• Requirement: From the entries below, transcribe exactly the lines between the line holding "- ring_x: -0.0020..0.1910" and the line holding "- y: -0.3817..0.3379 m", inclusive; skip all other lines.

• Supplied material:

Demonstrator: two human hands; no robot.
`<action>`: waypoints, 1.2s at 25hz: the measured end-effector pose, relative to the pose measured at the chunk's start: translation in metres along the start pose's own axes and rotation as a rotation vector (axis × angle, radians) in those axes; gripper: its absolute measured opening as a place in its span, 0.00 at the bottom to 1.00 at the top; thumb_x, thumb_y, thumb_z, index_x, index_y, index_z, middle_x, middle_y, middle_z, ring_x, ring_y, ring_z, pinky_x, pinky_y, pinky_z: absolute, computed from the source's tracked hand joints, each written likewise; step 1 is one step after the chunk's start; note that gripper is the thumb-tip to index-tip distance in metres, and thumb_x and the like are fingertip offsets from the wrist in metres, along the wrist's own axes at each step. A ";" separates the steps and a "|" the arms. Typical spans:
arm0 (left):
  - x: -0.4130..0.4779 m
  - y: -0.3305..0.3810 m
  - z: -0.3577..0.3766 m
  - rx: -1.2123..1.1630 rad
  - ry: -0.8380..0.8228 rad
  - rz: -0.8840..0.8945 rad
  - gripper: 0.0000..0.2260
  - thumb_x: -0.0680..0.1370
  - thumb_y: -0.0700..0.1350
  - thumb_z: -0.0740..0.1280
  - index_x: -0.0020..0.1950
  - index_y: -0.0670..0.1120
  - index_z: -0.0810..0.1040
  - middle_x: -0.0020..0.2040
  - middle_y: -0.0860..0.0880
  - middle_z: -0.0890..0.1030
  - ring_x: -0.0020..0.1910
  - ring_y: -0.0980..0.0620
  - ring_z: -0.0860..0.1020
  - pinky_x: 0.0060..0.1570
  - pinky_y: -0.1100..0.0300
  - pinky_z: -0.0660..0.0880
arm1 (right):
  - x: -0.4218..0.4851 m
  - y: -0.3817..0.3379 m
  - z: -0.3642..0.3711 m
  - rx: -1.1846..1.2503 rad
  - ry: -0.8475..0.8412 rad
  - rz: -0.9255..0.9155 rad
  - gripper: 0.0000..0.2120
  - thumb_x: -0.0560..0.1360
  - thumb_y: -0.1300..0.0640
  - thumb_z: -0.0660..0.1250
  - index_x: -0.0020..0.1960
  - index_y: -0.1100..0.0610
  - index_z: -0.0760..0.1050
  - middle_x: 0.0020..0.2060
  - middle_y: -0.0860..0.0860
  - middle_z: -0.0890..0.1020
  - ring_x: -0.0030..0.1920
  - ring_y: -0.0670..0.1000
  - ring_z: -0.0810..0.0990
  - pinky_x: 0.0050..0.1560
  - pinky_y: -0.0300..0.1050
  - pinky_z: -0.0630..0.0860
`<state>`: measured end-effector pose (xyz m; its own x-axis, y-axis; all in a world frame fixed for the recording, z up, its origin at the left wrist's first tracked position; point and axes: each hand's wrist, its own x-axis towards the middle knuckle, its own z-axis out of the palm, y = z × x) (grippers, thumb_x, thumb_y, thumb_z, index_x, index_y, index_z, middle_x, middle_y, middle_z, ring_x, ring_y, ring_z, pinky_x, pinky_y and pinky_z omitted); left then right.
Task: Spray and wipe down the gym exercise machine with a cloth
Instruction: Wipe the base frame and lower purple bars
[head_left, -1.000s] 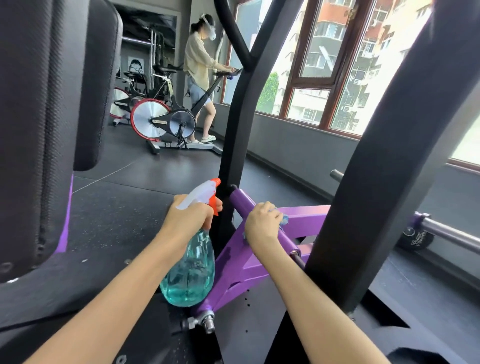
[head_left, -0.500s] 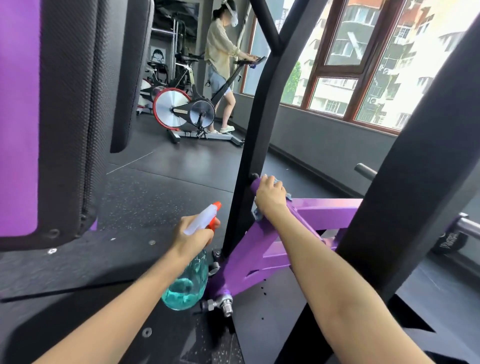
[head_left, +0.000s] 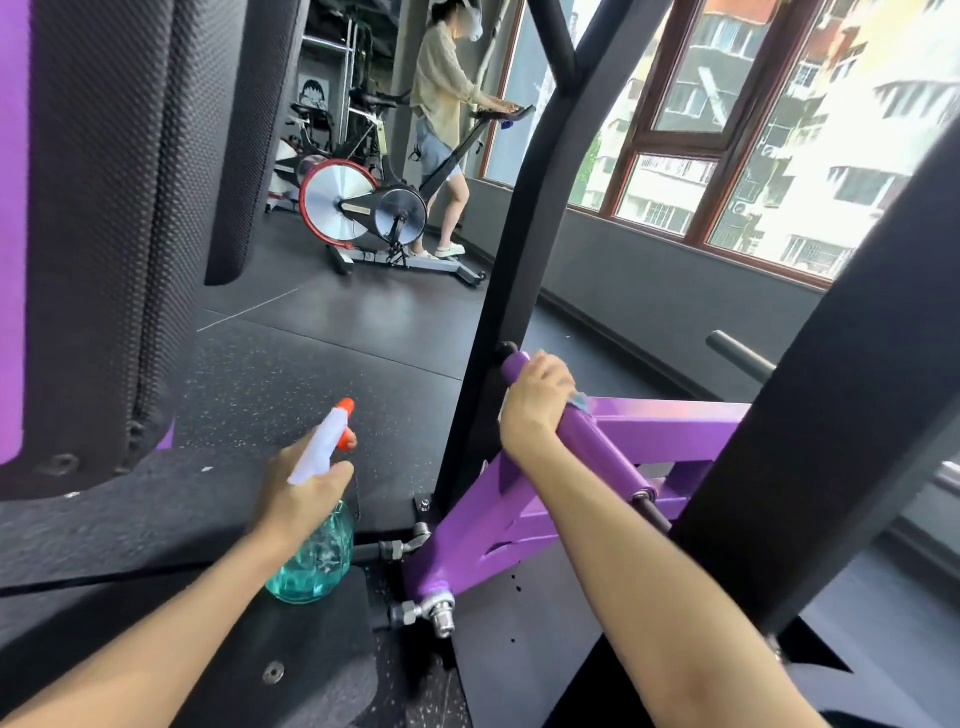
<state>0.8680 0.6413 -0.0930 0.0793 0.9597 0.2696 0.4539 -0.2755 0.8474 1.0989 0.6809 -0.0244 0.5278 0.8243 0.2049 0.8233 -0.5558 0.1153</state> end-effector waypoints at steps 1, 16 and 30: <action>-0.001 -0.001 0.000 0.024 0.008 0.011 0.22 0.73 0.35 0.63 0.64 0.52 0.73 0.45 0.55 0.78 0.36 0.50 0.72 0.44 0.58 0.68 | -0.008 0.001 -0.003 0.018 -0.025 0.057 0.24 0.81 0.59 0.53 0.71 0.71 0.52 0.65 0.66 0.64 0.64 0.64 0.69 0.63 0.57 0.70; -0.007 -0.002 0.007 0.037 0.072 0.016 0.22 0.74 0.36 0.62 0.63 0.57 0.72 0.50 0.57 0.78 0.43 0.47 0.75 0.47 0.59 0.66 | -0.078 0.022 0.104 -0.179 0.388 -0.647 0.21 0.74 0.62 0.66 0.67 0.61 0.70 0.69 0.59 0.68 0.72 0.61 0.63 0.73 0.54 0.58; -0.014 -0.007 0.005 -0.029 0.027 0.076 0.25 0.75 0.38 0.61 0.65 0.62 0.68 0.51 0.57 0.78 0.40 0.49 0.73 0.50 0.54 0.70 | -0.149 0.020 0.163 0.325 0.501 -0.816 0.18 0.72 0.61 0.59 0.59 0.54 0.79 0.59 0.50 0.79 0.62 0.50 0.76 0.65 0.41 0.67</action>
<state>0.8679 0.6297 -0.1046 0.0884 0.9343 0.3453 0.4213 -0.3492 0.8370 1.0708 0.5639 -0.2110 -0.3091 0.7578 0.5746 0.9499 0.2758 0.1472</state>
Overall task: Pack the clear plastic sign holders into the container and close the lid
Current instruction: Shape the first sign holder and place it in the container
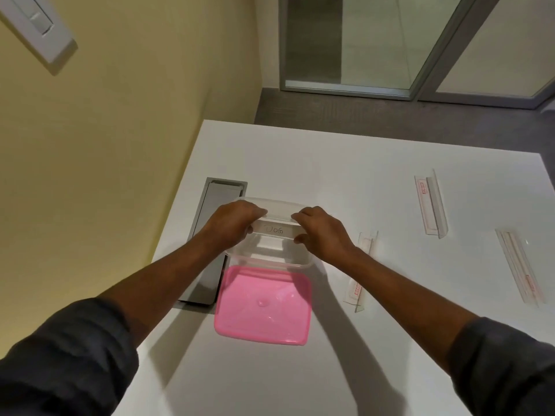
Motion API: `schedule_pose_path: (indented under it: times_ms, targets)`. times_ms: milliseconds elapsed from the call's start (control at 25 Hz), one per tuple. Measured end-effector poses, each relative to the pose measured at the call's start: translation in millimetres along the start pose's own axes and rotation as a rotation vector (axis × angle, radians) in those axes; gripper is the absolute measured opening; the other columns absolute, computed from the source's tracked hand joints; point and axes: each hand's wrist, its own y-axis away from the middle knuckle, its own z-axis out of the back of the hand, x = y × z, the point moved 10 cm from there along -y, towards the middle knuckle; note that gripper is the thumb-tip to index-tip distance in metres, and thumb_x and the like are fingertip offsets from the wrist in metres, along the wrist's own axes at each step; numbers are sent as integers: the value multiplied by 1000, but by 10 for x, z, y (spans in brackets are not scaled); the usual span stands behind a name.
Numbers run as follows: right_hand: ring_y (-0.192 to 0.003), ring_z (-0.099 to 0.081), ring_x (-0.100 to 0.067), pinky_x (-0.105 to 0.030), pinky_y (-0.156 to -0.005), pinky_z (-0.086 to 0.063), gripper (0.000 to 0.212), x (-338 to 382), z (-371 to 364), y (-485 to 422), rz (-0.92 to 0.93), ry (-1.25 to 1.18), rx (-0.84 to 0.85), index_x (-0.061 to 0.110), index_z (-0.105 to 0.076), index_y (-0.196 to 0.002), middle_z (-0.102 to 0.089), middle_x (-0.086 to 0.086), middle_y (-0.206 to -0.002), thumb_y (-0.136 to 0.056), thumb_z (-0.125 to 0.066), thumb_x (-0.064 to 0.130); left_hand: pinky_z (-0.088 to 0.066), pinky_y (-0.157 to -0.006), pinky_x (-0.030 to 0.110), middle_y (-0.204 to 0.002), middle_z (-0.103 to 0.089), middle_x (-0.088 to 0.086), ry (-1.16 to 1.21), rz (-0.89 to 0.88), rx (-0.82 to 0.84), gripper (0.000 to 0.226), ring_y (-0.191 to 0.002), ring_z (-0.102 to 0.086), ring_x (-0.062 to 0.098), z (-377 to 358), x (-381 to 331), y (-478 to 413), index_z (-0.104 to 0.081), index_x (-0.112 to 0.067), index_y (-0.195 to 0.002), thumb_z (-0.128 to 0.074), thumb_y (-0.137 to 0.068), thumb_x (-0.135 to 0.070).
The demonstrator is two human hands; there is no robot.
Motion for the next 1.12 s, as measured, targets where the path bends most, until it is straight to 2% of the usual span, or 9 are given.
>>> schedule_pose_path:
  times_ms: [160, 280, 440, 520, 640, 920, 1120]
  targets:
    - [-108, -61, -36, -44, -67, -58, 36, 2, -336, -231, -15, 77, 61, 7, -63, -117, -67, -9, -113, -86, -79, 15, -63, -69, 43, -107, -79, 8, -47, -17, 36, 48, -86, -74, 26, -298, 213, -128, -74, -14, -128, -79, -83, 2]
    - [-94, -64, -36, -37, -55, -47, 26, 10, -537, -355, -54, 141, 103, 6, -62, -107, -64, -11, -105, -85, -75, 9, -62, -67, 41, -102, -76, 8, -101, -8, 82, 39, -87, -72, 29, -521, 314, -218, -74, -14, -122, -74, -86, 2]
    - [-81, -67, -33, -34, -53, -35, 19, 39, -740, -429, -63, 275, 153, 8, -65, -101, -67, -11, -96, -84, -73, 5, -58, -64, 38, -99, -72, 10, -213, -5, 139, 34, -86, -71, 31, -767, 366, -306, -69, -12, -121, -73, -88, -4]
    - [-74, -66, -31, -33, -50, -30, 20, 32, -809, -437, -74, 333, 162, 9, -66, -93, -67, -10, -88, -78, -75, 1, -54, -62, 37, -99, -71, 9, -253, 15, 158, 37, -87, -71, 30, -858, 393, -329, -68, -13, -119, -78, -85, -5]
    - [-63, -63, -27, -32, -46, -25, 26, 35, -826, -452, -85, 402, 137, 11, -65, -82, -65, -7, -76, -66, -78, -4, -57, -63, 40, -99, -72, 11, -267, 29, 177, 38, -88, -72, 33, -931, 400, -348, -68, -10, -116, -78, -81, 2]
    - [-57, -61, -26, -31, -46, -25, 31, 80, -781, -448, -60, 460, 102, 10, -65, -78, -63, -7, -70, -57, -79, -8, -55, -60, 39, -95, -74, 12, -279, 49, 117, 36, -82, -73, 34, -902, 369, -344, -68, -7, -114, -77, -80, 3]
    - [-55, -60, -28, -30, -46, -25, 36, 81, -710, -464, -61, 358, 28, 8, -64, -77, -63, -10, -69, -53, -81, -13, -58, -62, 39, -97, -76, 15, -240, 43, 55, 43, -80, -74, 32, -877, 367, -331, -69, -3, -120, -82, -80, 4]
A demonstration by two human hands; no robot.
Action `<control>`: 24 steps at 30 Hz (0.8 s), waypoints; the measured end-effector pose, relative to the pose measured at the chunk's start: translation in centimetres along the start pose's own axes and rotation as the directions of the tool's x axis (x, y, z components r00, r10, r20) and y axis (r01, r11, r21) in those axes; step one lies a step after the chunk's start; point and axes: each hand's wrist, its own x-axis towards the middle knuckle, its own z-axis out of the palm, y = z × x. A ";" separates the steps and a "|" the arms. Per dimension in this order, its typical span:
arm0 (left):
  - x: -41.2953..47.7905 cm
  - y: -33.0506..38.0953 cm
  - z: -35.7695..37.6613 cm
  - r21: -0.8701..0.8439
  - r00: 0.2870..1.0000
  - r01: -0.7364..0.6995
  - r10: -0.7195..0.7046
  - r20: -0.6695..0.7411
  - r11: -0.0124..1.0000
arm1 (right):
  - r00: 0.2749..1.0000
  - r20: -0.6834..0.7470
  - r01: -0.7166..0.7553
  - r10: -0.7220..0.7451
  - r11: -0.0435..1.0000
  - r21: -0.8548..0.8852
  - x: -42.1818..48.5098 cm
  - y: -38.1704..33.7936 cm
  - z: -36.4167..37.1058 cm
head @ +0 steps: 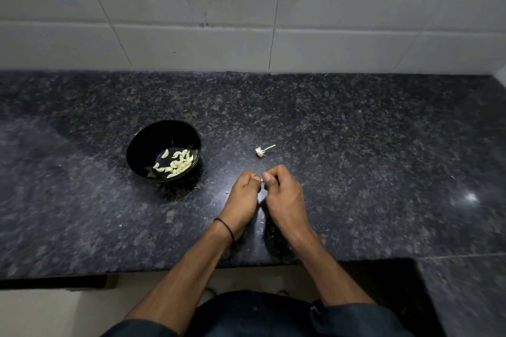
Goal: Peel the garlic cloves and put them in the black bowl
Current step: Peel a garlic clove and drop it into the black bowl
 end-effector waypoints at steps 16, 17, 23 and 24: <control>-0.5 0.2 -0.6 0.284 0.989 -0.144 0.141 0.030 0.948 | 1.000 0.009 0.022 -0.021 0.999 -0.044 -0.1 0.3 0.0; -0.4 0.1 -0.5 0.254 0.992 -0.126 0.123 0.025 0.959 | 1.000 0.010 0.020 -0.020 0.999 -0.049 -0.1 0.4 0.0; -1.0 0.4 -0.5 0.409 0.967 -0.254 0.245 0.075 0.877 | 1.000 -0.007 0.028 -0.029 0.993 -0.113 -0.2 0.0 -0.2; -1.1 0.5 -0.6 0.434 0.958 -0.286 0.273 0.092 0.855 | 1.000 -0.007 0.023 -0.024 0.993 -0.118 -0.1 0.0 -0.2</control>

• Expected answer:
  - ring_x: -0.0020..0.1910
  - ring_y: -0.0980..0.0620
  - ring_z: -0.0860..0.1020
  - pinky_x: 0.0060..0.1570
  - pinky_y: -0.1100..0.0300
  - pinky_z: -0.0660..0.0880
arm1 (right):
  - x: -0.4218..0.4851 m
  - y: -0.3817..0.3379 m

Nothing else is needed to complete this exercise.